Elle n’aurait pas dû me questionner ainsi. Elle aurait dû se rappeler ses propres résolutions, prises le matin où sir Percival avait réclamé d’elle l’exécution de sa promesse, et où elle avait déposé en mes mains, pour jamais, l’album de Hartright. Mais, hélas ! où est ici-bas la créature infaillible qui peut constamment persévérer dans une bonne résolution sans jamais y manquer, sans jamais défaillir ? Où est la femme qui a jamais arraché complètement de son cœur la chère image qu’un amour sincère y avait fixée ? Les livres nous racontent qu’il a existé de ces êtres surhumains ; mais en réponse aux livres, que nous dit notre propre expérience ?

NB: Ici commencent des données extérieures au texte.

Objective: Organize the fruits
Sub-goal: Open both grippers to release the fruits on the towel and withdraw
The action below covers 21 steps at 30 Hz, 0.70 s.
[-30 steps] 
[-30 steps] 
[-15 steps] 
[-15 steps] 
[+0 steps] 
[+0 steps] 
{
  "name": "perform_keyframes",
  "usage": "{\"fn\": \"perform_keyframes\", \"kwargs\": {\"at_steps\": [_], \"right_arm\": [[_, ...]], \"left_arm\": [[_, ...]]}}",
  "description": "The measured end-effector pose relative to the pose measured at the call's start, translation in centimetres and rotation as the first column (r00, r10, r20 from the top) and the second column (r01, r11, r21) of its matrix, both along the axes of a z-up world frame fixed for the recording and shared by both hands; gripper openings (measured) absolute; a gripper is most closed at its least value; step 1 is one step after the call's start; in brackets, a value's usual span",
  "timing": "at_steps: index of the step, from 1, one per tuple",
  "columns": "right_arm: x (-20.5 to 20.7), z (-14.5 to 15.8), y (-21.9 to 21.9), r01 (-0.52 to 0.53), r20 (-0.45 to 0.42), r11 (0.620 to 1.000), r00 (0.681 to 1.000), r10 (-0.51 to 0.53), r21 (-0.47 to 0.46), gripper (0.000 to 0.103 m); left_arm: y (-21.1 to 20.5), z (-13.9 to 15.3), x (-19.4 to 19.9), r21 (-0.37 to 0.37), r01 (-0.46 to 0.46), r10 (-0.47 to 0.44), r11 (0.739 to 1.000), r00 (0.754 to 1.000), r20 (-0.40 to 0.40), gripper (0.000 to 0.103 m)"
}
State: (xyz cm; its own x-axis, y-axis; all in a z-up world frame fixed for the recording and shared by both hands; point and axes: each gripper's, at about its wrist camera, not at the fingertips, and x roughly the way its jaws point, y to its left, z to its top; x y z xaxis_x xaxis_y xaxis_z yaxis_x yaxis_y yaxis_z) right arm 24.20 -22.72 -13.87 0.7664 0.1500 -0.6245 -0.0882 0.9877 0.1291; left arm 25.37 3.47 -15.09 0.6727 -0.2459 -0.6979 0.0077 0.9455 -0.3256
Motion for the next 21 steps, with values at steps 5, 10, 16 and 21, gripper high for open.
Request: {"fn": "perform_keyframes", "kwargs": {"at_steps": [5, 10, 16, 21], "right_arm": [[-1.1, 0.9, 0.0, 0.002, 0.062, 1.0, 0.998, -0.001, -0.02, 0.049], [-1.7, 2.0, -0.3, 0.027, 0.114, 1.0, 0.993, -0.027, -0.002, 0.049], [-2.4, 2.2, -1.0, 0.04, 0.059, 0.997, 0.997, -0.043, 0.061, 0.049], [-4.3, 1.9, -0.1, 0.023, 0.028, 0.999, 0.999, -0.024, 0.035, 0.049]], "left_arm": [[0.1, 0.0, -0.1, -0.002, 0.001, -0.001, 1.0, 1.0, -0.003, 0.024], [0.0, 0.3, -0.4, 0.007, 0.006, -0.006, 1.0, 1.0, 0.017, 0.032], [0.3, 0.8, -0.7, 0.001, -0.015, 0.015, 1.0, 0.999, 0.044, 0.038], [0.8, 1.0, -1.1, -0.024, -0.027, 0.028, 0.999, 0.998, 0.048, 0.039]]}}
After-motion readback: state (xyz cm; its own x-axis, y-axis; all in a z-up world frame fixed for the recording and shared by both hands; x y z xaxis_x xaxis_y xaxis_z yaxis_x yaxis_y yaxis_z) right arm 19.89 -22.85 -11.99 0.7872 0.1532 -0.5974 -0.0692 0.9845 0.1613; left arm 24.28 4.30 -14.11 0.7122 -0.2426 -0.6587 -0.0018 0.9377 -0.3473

Je n’essayai vis-à-vis d’elle aucune remontrance, peut-être parce que je rendais justice à cette candeur courageuse qui me révélait ce que tant d’autres femmes, placées comme elle, auraient cru devoir cacher, même à leurs plus chères amies ; peut-être aussi parce que je sentais, interrogeant mon cœur et ma conscience, qu’à sa place, j’aurais eu les mêmes pensées, posé les mêmes questions. Tout ce que je me sentis appelée à faire, sans manquer à mon devoir, fut de répondre que je ne lui avais pas écrit et que je n’avais pas entendu parler de lui tout récemment ; puis, je détournai la conversation vers de moins périlleux sujets.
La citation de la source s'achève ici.